Pour les quelques familles non-musulmanes du quartier, le principe de solidarité reste de mise. «On ne gêne pas leur mode d’organisation. L’imam et des notables se rendent dans la famille pour présenter les condoléances et procèdent à une collecte d’argent pour soutenir la famille. 3 jours après, le montant de la collecte est remis aux proches du disparu.»
Pas de conflits sociaux ouverts dans le quartier
Cette forme de solidarité a eu pour conséquence, la cohésion sociale dans le quartier. «Tout le monde se respecte et l’on se fréquente sans gêne. Mieux, on ne remarque plus de conflits ouverts entre des familles ou au sein d’un ménage. Les petites disputes sont apaisées sans difficulté par des préposés à la médiation. On se parle. Nous avons construit une mosquée sans apport extérieur, par la cotisation des habitants du quartier», note Abdoulaye Mballo. Le Délégué de ce quartier habité majoritairement par des citoyens de l’ethnie peule, est un diola. Famara Badiane, ancien employé de la Sonatel, a été élu par la majorité des habitants. Il était en compétition avec feu Adama Diallo. C’est dire que l’ethnicisme est inconnu dans ce coin de la ville.
«En islam, un deuil dure 3 jours tout au plus»

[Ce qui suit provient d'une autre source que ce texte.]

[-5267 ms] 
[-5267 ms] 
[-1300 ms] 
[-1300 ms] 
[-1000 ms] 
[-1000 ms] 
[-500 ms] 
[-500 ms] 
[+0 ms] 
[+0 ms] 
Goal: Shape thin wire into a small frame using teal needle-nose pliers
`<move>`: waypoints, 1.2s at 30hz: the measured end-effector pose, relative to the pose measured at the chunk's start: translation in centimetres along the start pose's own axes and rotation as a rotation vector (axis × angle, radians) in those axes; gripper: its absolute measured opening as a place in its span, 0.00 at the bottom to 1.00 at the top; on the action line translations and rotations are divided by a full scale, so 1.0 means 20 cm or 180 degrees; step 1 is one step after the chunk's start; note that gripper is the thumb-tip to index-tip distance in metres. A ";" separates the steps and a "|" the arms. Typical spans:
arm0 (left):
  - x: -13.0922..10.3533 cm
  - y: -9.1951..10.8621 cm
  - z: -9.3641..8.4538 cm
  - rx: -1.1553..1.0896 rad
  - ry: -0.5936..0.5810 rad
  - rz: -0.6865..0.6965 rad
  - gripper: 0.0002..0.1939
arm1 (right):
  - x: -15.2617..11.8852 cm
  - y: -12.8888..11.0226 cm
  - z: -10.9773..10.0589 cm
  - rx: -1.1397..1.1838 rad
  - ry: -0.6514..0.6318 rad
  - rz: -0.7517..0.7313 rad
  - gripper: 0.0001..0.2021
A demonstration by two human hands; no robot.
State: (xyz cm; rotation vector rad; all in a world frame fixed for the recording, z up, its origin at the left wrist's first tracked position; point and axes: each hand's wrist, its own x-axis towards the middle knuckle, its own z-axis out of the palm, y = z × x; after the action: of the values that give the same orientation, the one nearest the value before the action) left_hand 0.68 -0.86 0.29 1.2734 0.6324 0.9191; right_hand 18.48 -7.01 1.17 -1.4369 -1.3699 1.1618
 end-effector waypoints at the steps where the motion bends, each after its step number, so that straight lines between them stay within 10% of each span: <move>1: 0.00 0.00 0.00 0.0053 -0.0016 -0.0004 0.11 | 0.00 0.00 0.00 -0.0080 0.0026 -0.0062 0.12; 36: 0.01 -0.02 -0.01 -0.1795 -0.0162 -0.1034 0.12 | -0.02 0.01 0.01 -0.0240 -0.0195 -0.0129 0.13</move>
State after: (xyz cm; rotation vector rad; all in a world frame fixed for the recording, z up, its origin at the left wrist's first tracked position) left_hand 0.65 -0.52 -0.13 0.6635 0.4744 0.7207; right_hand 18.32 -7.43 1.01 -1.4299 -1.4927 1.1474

L’imam Thierno Mamadou Saïdou Diallo du quartier Nasroullah de Vélingara, estime que cette pratique observée par son quartier, est conforme à la tradition islamique, telle qu’enseignée et pratiquée par le Prophète de l’islam, Mohamed (Psl). «Un contemporain, fidèle du Prophète, décéda un jour et le Prophète remarqua que la famille éplorée était en train de se démener pour donner à manger aux amis et proches qui étaient sur place. Le Prophète recommanda alors que les fidèles se chargent de trouver à manger à tout le monde. Ce que l’on fit et c’est devenu la tradition en islam. C’est ce que perpétue et renforce le quartier. En islam, un deuil dure tout au plus 3 jours. Tout ce que l’on fait pour un disparu après 3 jours, n’est pas hérité de la tradition prophétique», rappelle l’iman. Le religieux, Saïdou Diallo, poursuit : «Il est préférable pour un musulman qui habite non loin de la maison mortuaire, de rentrer manger chez lui pour ne pas importuner et que les plats qui sont servis à la famille, soient donnés aux étrangers ou à ceux qui habitent loin de là.»